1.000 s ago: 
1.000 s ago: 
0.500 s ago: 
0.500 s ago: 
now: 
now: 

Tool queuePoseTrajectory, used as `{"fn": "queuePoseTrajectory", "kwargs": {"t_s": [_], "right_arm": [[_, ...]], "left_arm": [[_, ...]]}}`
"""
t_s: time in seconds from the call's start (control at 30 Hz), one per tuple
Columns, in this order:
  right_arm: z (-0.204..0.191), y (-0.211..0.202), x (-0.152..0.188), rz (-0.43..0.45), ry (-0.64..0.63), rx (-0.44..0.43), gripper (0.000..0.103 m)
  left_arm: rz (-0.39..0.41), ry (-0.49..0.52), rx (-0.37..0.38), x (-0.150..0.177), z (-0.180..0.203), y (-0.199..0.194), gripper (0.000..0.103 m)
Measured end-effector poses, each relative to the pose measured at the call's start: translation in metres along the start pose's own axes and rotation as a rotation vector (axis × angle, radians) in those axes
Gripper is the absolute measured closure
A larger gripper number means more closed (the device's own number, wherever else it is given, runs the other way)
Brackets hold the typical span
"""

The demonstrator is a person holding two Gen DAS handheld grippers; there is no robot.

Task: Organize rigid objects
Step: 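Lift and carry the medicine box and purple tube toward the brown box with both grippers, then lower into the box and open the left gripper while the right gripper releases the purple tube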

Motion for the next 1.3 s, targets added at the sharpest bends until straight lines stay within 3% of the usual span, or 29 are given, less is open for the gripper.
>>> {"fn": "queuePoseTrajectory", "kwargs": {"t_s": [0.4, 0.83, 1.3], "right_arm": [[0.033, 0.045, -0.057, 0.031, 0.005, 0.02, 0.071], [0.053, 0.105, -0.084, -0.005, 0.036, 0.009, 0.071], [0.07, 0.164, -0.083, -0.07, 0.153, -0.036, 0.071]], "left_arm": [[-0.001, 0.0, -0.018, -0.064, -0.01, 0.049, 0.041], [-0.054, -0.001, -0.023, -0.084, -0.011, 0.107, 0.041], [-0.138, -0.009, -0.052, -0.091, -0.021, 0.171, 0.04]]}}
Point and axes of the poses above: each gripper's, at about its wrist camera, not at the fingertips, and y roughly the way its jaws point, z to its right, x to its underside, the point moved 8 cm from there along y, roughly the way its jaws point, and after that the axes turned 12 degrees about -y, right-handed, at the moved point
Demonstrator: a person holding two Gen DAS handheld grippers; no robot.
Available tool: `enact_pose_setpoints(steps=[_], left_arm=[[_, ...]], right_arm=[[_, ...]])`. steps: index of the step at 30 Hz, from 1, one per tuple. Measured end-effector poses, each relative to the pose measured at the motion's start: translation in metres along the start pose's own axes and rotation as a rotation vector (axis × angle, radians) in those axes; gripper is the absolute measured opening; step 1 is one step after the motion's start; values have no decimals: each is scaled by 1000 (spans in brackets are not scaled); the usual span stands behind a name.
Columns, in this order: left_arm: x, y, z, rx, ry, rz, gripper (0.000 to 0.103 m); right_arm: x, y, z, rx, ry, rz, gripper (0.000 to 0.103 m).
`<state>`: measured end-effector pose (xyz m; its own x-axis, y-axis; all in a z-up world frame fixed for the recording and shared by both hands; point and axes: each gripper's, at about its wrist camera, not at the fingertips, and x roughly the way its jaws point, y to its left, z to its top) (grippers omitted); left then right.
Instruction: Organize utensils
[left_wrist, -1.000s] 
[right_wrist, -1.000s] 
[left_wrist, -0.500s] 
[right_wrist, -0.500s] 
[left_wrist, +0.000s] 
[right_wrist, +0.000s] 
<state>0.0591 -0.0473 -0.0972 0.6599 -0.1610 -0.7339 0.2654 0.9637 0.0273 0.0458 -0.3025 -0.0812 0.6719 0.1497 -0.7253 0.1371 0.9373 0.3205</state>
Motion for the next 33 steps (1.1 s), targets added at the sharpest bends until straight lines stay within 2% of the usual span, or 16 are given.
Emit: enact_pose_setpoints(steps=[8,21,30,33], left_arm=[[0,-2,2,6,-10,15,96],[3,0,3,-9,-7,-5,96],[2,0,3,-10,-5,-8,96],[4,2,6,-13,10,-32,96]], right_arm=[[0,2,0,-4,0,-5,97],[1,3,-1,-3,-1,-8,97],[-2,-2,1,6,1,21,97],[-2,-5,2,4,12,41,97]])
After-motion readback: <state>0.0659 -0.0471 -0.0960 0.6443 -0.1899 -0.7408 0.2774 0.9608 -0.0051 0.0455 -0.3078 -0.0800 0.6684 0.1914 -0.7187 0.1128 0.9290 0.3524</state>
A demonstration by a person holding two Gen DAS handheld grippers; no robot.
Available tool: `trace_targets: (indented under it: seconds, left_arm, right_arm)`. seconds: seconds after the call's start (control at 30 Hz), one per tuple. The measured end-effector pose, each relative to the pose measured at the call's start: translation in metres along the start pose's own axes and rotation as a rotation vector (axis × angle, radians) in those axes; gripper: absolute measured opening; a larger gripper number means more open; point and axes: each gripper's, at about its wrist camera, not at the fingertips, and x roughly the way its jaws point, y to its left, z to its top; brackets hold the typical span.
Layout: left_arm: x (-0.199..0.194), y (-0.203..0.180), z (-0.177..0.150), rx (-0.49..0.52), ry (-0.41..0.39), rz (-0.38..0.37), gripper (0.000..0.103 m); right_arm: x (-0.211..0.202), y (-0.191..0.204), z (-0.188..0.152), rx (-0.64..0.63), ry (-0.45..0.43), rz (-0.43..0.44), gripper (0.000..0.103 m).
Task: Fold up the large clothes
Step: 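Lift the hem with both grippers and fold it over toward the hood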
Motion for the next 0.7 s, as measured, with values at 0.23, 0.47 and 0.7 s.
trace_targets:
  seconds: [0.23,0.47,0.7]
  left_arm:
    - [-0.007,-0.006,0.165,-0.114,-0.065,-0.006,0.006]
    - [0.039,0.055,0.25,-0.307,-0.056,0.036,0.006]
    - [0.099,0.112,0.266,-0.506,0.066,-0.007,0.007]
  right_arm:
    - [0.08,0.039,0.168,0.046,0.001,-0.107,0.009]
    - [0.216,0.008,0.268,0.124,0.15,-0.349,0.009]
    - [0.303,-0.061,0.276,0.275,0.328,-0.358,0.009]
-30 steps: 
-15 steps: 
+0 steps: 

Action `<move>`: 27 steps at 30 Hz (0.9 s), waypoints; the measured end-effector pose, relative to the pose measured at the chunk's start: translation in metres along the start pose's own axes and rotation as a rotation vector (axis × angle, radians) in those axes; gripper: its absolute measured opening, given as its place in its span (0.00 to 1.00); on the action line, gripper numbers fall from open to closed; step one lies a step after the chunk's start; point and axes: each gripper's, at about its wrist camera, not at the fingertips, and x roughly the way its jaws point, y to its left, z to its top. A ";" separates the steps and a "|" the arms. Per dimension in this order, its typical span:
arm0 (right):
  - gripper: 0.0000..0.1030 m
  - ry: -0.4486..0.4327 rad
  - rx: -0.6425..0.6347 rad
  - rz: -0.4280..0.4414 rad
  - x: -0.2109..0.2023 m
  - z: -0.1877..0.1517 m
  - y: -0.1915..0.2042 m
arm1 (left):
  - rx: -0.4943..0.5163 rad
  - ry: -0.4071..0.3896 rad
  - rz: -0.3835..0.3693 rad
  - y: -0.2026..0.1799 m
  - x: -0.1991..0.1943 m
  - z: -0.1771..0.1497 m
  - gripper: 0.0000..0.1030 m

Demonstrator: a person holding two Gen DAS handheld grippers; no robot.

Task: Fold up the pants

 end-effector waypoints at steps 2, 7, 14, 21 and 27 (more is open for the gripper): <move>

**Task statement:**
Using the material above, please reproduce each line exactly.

**Solution for this task:**
1.000 s ago: 
1.000 s ago: 
0.500 s ago: 
0.500 s ago: 
now: 
now: 

Tool queuePoseTrajectory, used as `{"fn": "queuePoseTrajectory", "kwargs": {"t_s": [_], "right_arm": [[_, ...]], "left_arm": [[_, ...]]}}`
"""
t_s: time in seconds from the call's start (control at 30 Hz), one per tuple
Columns, in this order:
  right_arm: z (-0.204..0.191), y (-0.211..0.202), x (-0.152..0.188), rz (-0.43..0.45), ry (-0.64..0.63), rx (-0.44..0.43), gripper (0.000..0.103 m)
  left_arm: rz (-0.39..0.41), ry (-0.49..0.52), rx (-0.37..0.38), x (-0.150..0.177), z (-0.180..0.203), y (-0.199..0.194), gripper (0.000..0.103 m)
Measured end-effector poses, each relative to the pose measured at the call's start: translation in metres along the start pose's own axes and rotation as a rotation vector (axis × angle, radians) in those axes
Gripper is the absolute measured closure
A larger gripper number means more closed (the device's own number, wherever else it is given, runs the other way)
Brackets hold the typical span
"""

The demonstrator is a person holding two Gen DAS handheld grippers; there is no robot.

Task: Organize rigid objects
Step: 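Lift and carry the medicine box and purple tube toward the brown box with both grippers, then lower into the box and open the left gripper while the right gripper releases the purple tube
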
Motion for the next 1.3 s, targets added at the sharpest bends until straight lines stay within 3% of the usual span, or 29 are given, less is open for the gripper.
>>> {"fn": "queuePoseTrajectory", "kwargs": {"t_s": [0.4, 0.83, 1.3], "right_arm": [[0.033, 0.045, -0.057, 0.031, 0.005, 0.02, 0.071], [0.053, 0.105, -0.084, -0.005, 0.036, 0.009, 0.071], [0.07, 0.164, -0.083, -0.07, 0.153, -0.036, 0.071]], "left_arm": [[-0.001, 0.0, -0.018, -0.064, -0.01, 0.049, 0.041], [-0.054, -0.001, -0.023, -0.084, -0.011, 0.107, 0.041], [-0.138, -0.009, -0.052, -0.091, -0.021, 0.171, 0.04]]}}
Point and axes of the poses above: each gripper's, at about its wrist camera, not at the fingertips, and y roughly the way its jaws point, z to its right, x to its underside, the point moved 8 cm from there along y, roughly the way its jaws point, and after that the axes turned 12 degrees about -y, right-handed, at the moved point
Demonstrator: a person holding two Gen DAS handheld grippers; no robot.
Available tool: `enact_pose_setpoints(steps=[_], left_arm=[[_, ...]], right_arm=[[_, ...]])`. steps: index of the step at 30 Hz, from 1, one per tuple. Measured end-effector poses, each relative to the pose measured at the motion's start: translation in metres along the start pose's own axes and rotation as a rotation vector (axis × angle, radians) in those axes; gripper is the absolute measured opening; step 1 is one step after the motion's start; values have no decimals: each is scaled by 1000 (spans in brackets are not scaled); the usual span stands behind a name.
Columns, in this order: left_arm: x, y, z, rx, ry, rz, gripper (0.000 to 0.103 m); right_arm: x, y, z, rx, ry, rz, gripper (0.000 to 0.103 m).
`<state>`: measured end-effector pose (xyz m; its own x-axis, y-axis; all in a z-up world frame fixed for the recording and shared by both hands; point and axes: each gripper's, at about its wrist camera, not at the fingertips, and x roughly the way its jaws point, y to its left, z to its top) (grippers omitted); left then right.
Instruction: Organize utensils
[left_wrist, -1.000s] 
[right_wrist, -1.000s] 
[left_wrist, -0.500s] 
[right_wrist, -0.500s] 
[left_wrist, +0.000s] 
[right_wrist, +0.000s] 
<state>0.0591 -0.0473 -0.0972 0.6599 -0.1610 -0.7339 0.2654 0.9637 0.0273 0.0458 -0.3025 -0.0812 0.6719 0.1497 -0.7253 0.1371 0.9373 0.3205</state>
Motion for the next 33 steps (1.1 s), targets added at the sharpest bends until straight lines stay within 2% of the usual span, or 16 are given.
Emit: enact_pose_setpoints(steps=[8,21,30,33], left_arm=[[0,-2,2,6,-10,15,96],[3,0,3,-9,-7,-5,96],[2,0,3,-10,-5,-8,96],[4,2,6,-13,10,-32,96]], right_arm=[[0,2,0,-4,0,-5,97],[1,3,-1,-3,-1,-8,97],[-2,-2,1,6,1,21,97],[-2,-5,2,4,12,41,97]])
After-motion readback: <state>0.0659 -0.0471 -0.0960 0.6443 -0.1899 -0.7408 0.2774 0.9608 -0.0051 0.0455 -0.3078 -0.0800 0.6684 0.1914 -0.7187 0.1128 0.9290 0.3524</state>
A demonstration by a person holding two Gen DAS handheld grippers; no robot.
Available tool: `trace_targets: (indented under it: seconds, left_arm, right_arm)`. seconds: seconds after the call's start (control at 30 Hz), one per tuple. The measured end-effector pose, each relative to the pose measured at the call's start: translation in metres along the start pose's own axes and rotation as a rotation vector (axis × angle, radians) in those axes; gripper: absolute measured opening; a larger gripper number means more open; point and axes: each gripper's, at about its wrist camera, not at the fingertips, and x roughly the way its jaws point, y to its left, z to its top; brackets hold the typical span.
Layout: left_arm: x (-0.199..0.194), y (-0.203..0.180), z (-0.177..0.150), rx (-0.49..0.52), ry (-0.41..0.39), rz (-0.38..0.37), gripper (0.000..0.103 m); right_arm: x (-0.211..0.202), y (-0.191..0.204), z (-0.188..0.152), rx (-0.64..0.63), ry (-0.45..0.43), rz (-0.43..0.44), gripper (0.000..0.103 m).
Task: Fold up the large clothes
Step: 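Lift the hem with both grippers and fold it over toward the hood
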Motion for the next 0.7 s, as measured, with values at 0.23, 0.47 and 0.7 s.
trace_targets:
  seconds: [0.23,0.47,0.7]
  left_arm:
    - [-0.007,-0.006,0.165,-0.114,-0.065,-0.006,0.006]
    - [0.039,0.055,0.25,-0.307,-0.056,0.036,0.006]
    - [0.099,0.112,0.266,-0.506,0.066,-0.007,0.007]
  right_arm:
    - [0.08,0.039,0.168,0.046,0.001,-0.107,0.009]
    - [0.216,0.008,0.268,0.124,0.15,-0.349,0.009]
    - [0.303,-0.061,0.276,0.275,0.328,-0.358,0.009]
-30 steps: 
-15 steps: 
+0 steps: 

Action `<move>`: 27 steps at 30 Hz (0.9 s), waypoints; the measured end-effector pose, relative to the pose measured at the chunk's start: translation in metres along the start pose's own axes and rotation as a rotation vector (axis × angle, radians) in those axes; gripper: its absolute measured opening, given as its place in its span (0.00 to 1.00); on the action line, gripper numbers fall from open to closed; step one lies a step after the chunk's start; point and axes: each gripper's, at about its wrist camera, not at the fingertips, and x roughly the way its jaws point, y to its left, z to its top. A ";" separates the steps and a "|" the arms. Per dimension in this order, its typical span:
arm0 (right):
  - gripper: 0.0000..0.1030 m
  - ry: -0.4486..0.4327 rad
  - rx: -0.6425..0.6347 rad
  - rz: -0.4280..0.4414 rad
  - x: -0.2109..0.2023 m
  - z: -0.1877..0.1517 m
  - y: -0.1915..0.2042 m
arm1 (left):
  - rx: -0.4943..0.5163 rad
  - ry: -0.4071..0.3896 rad
  - rz: -0.3835..0.3693 rad
  - y: -0.2026..0.1799 m
  - x: -0.1991..0.1943 m
  - z: -0.1771..0.1497 m
  - gripper: 0.0000..0.1030 m

Demonstrator: a person holding two Gen DAS handheld grippers; no robot.

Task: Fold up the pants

 end-effector waypoints at steps 2, 7, 14, 21 and 27 (more is open for the gripper): <move>

Now the exercise is finished.